[EXERCISE GOAL]
In the material below, find the line containing "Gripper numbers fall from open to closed" and the line containing "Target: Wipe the", then reproduce exactly both of them and every line between, and nothing else.

[GIVEN MATERIAL]
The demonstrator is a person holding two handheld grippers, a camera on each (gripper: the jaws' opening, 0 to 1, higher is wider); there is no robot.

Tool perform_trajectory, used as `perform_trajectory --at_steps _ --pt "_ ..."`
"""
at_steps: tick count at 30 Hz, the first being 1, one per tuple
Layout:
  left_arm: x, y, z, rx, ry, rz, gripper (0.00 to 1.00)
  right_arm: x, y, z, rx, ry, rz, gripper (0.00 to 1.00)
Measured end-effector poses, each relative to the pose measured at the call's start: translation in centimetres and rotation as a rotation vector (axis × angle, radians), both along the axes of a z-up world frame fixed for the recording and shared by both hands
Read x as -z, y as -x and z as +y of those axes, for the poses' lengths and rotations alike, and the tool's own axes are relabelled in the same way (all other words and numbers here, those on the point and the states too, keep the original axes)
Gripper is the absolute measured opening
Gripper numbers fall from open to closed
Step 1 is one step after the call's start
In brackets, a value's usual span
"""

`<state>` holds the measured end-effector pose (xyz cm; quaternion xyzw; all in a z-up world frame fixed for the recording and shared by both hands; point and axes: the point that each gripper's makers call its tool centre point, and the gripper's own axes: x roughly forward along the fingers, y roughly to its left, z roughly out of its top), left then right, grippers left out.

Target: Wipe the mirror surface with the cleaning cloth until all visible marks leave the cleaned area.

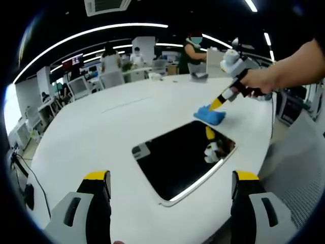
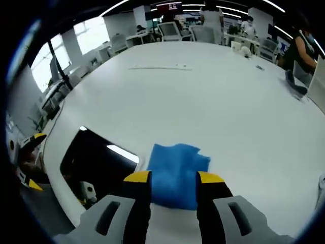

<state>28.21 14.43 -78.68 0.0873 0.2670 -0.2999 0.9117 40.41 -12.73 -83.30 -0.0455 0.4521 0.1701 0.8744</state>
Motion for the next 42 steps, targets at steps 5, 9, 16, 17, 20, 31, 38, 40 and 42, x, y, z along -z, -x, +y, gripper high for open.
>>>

[ANSWER]
Gripper numbers fall from open to closed
Step 1 is one step after the call's start
In brackets, a value's usual span
"""

`<state>` holds the measured end-effector pose (xyz cm; quaternion xyzw; all in a z-up world frame fixed for the recording and shared by both hands; point and axes: the point that each gripper's makers call its tool centre point, and the gripper's own axes: x roughly forward along the fingers, y roughly to its left, z roughly out of its top), left then right, grippers left out.

Target: Wipe the mirror surface with the cleaning cloth until all visible marks leave the cleaned area.

No more output will be given for this exercise.